I get angry dismissive emails every month or so, often from the strangest places. Surprisingly, the majority of my dissenters over the years were clergy of some sort, but today's angry email came from someone I considered more than a client. He has purchased two Bravura trumpets in the past and actually stood over my shoulder for the entire production asking questions and comments as he himself is a trumpet maker of sorts. The process of building my horns is not simple so I didn't see any harm in sharing as I highly doubt he could reproduce my results. He has praised my instruments for years and I have likewise praised his musical ability.
We had a casual phone conversation yesterday concerning his ideas for a new trumpet brace, which he claims to have tested superior to my own designs. Apparently using a "synthetic material" which has not been named, he modified a Getzen trumpet to play 1.5 decibels louder than his Bravura so now he is asking me to change my production. Producing just one part of his proposed design could easily consume 4-6 weeks of my undivided attention and I let him know the cost would be considerable not to mention incorporating a design change into my line of instruments. And why should I change my production to suit his idea, one that I have already tested years ago?
His email below (identity omitted):
Thanks for the conversation yesterday, its always entertaining hearing your thoughts on trumpets.
I have to say that I am disappointed that you will not offer conventional weight trumpets as part of your business model. A couple years ago you gave me the impression that you wanted to sell as many trumpets as possible, without compromising, of course.
I appreciate that you have the realities of manufacturing to deal with and that you are content with selling 200-300 horns per year. The sad reality is that people aren't going to change their minds and start buying heavy trumpets in large numbers. I'm afraid you are just going to wake up one day and on a whim stop building trumpets. Then all that will be left is 1000 or so Harrelson trumpets in existence with no one to carry on your work.
Is it really about putting a clearly superior trumpet into the hands of anyone who wants one, or is it about being another Dave Monette who doesn't really care what his customers want because his way is the right way?
As a strong supporter and repeat customer, I'm trying to make you realize that there is a huge pool of customers that just won't even consider a heavy (or "weird" looking) horn and that attitude will take decades to change, not years. By that time you likely will be bored with it all and quit.

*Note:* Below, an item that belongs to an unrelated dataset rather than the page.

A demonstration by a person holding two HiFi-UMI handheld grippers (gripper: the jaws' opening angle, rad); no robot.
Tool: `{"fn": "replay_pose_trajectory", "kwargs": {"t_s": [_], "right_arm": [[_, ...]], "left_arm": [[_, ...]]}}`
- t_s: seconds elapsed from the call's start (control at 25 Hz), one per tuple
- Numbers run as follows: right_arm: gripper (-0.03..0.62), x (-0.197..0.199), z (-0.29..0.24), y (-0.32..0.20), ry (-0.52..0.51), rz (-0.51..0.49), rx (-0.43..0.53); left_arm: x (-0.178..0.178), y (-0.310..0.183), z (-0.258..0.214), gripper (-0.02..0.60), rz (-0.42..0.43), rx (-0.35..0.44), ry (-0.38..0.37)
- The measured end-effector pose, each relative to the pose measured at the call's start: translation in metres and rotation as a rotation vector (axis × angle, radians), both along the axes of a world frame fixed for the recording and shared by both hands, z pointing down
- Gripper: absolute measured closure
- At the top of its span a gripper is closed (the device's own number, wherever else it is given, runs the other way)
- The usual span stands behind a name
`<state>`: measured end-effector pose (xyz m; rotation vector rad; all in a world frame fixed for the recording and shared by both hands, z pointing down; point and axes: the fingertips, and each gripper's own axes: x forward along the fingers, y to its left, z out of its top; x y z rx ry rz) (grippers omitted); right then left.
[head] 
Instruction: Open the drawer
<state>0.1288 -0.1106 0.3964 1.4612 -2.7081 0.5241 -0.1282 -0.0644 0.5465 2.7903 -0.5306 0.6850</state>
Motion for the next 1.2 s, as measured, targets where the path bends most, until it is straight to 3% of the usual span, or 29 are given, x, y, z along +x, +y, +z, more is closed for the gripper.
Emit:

Anyway, I again thank you for your great contributions to trumpet building science and sharing your knowledge."
My response is posted below and then I will have nothing more to say on this subject. I will not get into a "Trumpet Herald" style sparring session over how to run my own business ;)
I spent almost an hour speaking with you yesterday and never had any idea you were upset. I have devoted more than 15 years of my life to understanding the physics of acoustic instruments. Your ideas are not new, nor are many of mine, this is reality. You state that you're disappointed in me making comparison to Dave Monette. Do you realize almost every statement in your email is a contradiction and comes across as emotional? Did I somehow offend you by running my business the way my customers see appropriate? Did I not build your trumpet exactly the way you wanted with you leaning over my shoulder throughout the entire process? And now you condemn me?
And what is this controversy over standard weight instruments? Have you played my HT3, which is more efficient than any Bach or Yamaha, costs $1000 less and is almost identical in weight? Please take the time to understand my products before ripping me apart in a rude email that Paul is trained to delete before it reaches my eyes.
Weight has nothing to do with physics of trumpets. It is not a necessary component and your assumption that my goal is to add weight is misguided to say the least. Tens of thousands of hours experimenting on trumpets and you think my goal is weight? Hmm. Regardless, my goal is to offer the best playing horn to fit each individual's playing preferences and nothing more. I don't care to sell thousands of horns and hope the custom market remains relatively small. If my designs became mainstream, they'd be ordinary like a Bach. Mainstream is exactly what I do not want.
Your email is dismissive, which anyone would find disrespectful, so I imagine you'll find my rebuttal the same. Attack my life's work and I will defend. Your one idea is a small grain of salt in a massive heap that overflows my every moment. If you want your hollow braces produced, be prepared to pay the price. I don't think you'll find another shop in the world that will come close to my price and quality, though I don't believe you're remotely interested in producing anything. Maybe you simply like to throw insults at people that have more important things to do?
In your words I will, "wake up one day and on a whim stop building trumpets" and "likely will be bored with it all and quit". In reality, I will never stop thinking about how to improve the trumpet or most other things. Where do you get these ideas since we barely know each other? If I ever do retire from building trumpets, it will most likely be to avoid the arrogant and dismissive emails from people telling me how to run my business or the long hours.
You have your own ideas, put them to work and compete with Harrelson Trumpets. I welcome all legitimate innovation in the trumpet marketplace even if it comes from a former client who, after purchasing and praising two Bravuras, thinks my designs are seriously flawed. We sell more custom made trumpets than any other company in the world. Please, compete and show me how a trumpet should be built.